EXERCISE GOAL → Which lines of the entries contain the word "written"? Please list them.

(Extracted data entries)
****
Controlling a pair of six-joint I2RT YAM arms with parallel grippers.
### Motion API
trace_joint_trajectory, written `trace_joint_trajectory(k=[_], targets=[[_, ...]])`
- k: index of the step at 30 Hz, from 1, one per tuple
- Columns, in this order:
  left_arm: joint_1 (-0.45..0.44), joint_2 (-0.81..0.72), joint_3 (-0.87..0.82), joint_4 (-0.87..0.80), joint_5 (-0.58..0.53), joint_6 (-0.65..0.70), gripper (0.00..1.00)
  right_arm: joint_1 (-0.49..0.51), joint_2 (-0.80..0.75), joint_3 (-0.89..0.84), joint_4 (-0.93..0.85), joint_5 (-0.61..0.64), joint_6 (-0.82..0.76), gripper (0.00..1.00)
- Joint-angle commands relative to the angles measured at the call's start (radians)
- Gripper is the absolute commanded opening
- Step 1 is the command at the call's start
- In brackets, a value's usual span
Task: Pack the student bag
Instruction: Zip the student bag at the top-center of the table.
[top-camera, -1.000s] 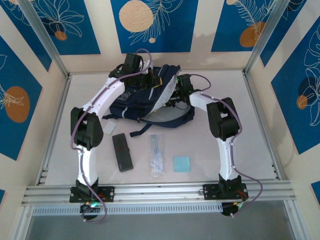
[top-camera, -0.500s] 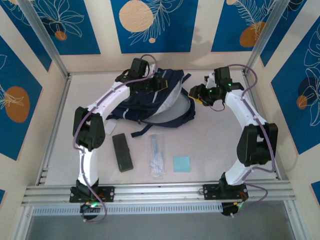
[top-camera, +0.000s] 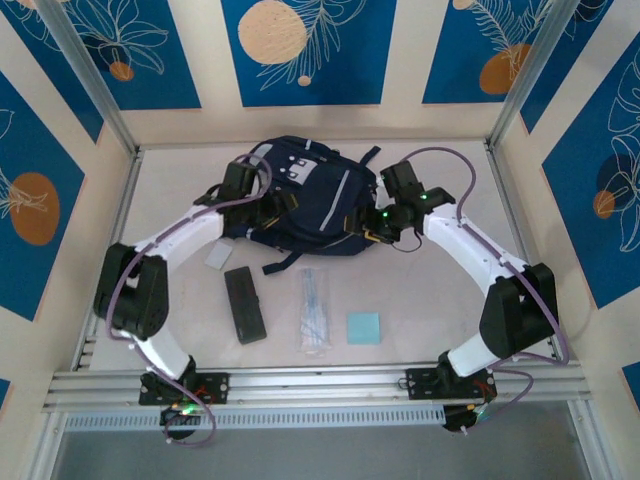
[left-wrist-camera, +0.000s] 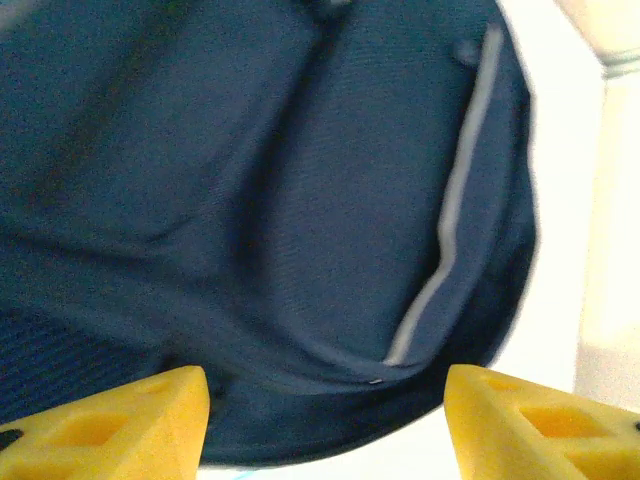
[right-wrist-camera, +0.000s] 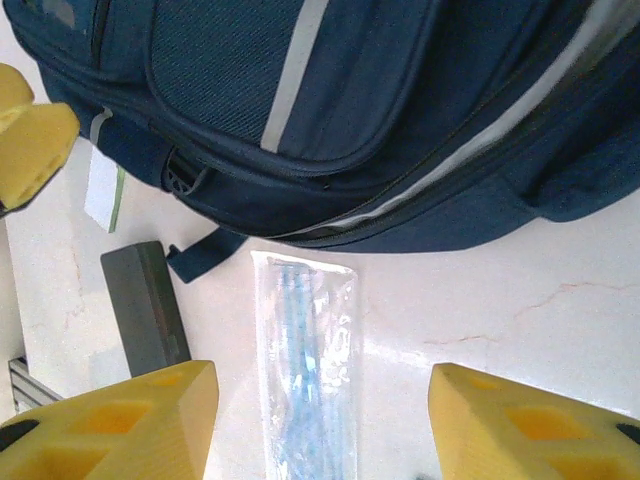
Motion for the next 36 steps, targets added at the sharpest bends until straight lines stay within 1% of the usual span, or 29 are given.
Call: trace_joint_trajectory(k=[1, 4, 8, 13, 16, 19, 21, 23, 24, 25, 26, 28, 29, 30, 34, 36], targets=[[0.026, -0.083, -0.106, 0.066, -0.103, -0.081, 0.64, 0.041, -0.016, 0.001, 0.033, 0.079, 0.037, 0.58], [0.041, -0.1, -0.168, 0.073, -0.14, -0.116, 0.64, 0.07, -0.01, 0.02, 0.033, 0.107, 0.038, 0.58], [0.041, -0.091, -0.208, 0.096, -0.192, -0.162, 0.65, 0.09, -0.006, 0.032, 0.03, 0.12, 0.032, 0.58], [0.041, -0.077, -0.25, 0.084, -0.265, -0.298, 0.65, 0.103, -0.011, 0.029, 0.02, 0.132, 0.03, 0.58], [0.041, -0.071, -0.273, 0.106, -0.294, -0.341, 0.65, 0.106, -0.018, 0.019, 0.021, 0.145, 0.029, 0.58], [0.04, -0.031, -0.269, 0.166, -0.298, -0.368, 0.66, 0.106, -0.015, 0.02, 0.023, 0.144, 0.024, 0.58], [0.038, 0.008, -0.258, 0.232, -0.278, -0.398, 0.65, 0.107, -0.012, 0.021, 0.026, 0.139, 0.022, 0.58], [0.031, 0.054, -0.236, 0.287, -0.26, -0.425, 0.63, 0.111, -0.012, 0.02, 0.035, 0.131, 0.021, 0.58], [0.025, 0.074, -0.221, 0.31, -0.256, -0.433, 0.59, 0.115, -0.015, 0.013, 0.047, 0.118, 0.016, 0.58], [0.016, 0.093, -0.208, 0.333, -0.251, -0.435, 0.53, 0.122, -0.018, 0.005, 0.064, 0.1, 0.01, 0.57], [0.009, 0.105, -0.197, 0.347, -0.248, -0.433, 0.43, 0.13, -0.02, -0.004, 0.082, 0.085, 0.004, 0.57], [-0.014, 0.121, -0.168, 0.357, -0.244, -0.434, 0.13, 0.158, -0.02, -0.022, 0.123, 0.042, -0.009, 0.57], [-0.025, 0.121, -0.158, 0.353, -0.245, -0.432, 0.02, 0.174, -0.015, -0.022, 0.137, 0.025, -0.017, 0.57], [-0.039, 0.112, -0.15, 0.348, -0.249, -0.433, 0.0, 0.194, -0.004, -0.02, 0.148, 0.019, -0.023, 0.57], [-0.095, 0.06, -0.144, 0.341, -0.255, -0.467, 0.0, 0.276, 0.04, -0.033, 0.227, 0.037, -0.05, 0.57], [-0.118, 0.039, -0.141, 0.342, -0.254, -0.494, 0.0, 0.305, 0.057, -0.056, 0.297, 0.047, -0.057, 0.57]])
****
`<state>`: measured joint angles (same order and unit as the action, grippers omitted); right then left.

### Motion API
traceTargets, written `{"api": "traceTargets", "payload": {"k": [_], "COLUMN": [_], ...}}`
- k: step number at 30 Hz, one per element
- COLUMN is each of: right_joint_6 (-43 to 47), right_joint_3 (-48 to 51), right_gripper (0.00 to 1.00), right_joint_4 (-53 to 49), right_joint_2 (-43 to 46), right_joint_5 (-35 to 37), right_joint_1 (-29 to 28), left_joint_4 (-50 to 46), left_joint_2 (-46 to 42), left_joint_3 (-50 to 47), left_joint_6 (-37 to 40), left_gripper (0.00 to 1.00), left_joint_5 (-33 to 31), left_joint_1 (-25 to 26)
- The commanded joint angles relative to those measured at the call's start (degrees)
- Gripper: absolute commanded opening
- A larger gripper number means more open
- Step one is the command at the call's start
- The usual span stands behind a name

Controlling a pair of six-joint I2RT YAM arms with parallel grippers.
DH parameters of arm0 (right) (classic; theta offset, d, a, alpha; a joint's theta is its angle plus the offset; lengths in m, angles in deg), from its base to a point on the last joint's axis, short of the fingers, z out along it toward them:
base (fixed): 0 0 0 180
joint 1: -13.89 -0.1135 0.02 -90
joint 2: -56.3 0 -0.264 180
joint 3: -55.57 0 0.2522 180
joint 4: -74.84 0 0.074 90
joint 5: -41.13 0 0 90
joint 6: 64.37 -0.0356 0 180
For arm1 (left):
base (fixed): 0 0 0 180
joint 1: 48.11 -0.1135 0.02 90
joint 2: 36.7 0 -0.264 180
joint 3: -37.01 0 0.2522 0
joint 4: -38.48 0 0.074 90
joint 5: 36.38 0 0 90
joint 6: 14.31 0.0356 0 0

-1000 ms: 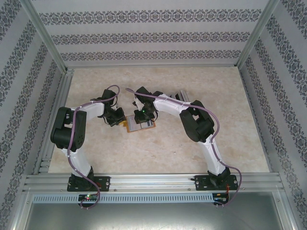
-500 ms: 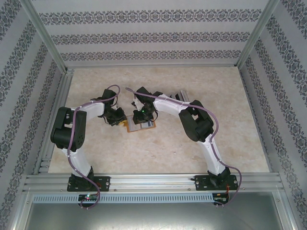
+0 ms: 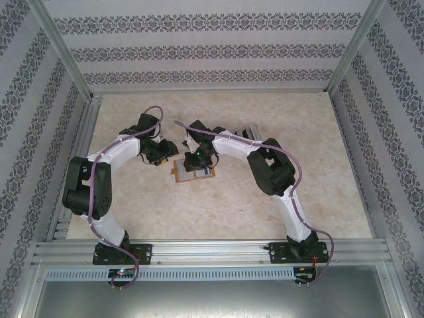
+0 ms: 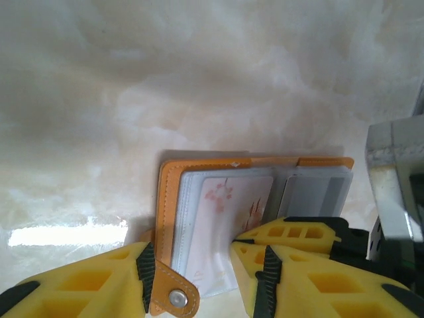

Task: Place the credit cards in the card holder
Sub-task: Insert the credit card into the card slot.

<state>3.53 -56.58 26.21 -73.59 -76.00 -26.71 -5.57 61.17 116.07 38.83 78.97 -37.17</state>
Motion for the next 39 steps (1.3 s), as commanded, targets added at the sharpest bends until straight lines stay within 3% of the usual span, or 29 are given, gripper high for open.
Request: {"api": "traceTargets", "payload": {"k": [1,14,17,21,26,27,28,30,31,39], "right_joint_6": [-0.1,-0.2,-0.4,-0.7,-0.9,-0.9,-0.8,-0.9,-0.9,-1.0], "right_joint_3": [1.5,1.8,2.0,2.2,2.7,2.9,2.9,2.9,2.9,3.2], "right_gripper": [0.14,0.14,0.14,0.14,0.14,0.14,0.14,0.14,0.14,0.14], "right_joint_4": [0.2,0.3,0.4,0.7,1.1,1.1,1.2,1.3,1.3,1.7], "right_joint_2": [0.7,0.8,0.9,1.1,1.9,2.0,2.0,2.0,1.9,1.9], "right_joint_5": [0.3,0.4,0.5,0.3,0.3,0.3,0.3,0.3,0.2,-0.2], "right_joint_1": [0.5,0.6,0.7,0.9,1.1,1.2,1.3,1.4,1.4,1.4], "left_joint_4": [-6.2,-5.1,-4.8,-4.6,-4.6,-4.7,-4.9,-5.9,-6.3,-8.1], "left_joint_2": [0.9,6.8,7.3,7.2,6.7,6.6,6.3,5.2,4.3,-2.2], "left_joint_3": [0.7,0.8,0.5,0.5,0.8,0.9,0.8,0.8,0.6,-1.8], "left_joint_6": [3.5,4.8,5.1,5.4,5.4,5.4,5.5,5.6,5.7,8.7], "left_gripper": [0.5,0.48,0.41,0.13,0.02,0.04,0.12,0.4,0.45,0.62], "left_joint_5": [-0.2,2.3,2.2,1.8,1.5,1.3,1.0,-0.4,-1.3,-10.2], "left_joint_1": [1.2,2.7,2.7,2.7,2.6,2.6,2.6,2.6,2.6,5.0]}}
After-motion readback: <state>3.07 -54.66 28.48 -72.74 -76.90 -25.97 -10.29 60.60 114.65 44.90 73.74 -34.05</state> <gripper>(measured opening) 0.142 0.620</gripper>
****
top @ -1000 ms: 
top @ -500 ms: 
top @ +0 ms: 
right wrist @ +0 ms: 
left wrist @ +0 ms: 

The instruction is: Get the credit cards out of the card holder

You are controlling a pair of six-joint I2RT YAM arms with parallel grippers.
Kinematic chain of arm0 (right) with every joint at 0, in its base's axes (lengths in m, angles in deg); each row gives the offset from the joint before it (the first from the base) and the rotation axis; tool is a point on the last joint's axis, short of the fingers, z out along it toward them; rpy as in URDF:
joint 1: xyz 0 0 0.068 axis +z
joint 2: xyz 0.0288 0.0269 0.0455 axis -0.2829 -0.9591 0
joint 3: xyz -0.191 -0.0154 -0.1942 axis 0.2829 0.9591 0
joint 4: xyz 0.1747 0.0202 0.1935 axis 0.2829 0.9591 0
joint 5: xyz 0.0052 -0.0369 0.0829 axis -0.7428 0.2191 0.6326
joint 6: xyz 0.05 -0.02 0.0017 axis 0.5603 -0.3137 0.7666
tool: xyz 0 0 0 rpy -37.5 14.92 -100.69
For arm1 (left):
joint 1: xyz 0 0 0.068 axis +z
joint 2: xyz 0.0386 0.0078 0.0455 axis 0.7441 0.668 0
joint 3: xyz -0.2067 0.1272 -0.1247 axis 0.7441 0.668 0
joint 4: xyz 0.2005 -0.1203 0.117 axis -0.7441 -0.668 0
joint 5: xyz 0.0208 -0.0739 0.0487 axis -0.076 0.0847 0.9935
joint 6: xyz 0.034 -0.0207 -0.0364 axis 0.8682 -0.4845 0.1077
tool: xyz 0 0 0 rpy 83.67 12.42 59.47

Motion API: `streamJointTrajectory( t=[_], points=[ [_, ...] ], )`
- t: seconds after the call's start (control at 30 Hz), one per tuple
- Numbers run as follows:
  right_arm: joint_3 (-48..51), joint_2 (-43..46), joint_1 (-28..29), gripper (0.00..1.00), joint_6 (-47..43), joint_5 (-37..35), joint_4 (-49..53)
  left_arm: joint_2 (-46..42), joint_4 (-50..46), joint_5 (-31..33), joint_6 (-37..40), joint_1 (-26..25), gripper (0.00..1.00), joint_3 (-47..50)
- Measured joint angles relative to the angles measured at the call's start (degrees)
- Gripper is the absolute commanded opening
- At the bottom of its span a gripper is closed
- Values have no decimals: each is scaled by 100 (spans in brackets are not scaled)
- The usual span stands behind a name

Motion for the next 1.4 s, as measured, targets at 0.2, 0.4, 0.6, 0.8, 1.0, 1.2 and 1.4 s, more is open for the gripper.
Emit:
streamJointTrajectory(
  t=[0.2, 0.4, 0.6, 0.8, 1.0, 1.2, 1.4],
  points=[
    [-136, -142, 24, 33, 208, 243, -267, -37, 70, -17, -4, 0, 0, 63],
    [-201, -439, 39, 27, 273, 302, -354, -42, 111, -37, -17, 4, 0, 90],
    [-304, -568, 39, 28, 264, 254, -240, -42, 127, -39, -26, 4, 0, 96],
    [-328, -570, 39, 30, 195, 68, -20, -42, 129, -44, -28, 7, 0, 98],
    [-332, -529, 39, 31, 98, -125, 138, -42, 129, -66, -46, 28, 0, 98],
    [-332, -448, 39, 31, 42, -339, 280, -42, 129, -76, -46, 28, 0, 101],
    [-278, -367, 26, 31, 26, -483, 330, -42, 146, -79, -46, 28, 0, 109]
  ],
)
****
FINAL ANSWER →
trace_joint_trajectory, written `trace_joint_trajectory(k=[_], targets=[[_, ...]])`
traceTargets, written `{"api": "traceTargets", "payload": {"k": [_], "COLUMN": [_], ...}}`

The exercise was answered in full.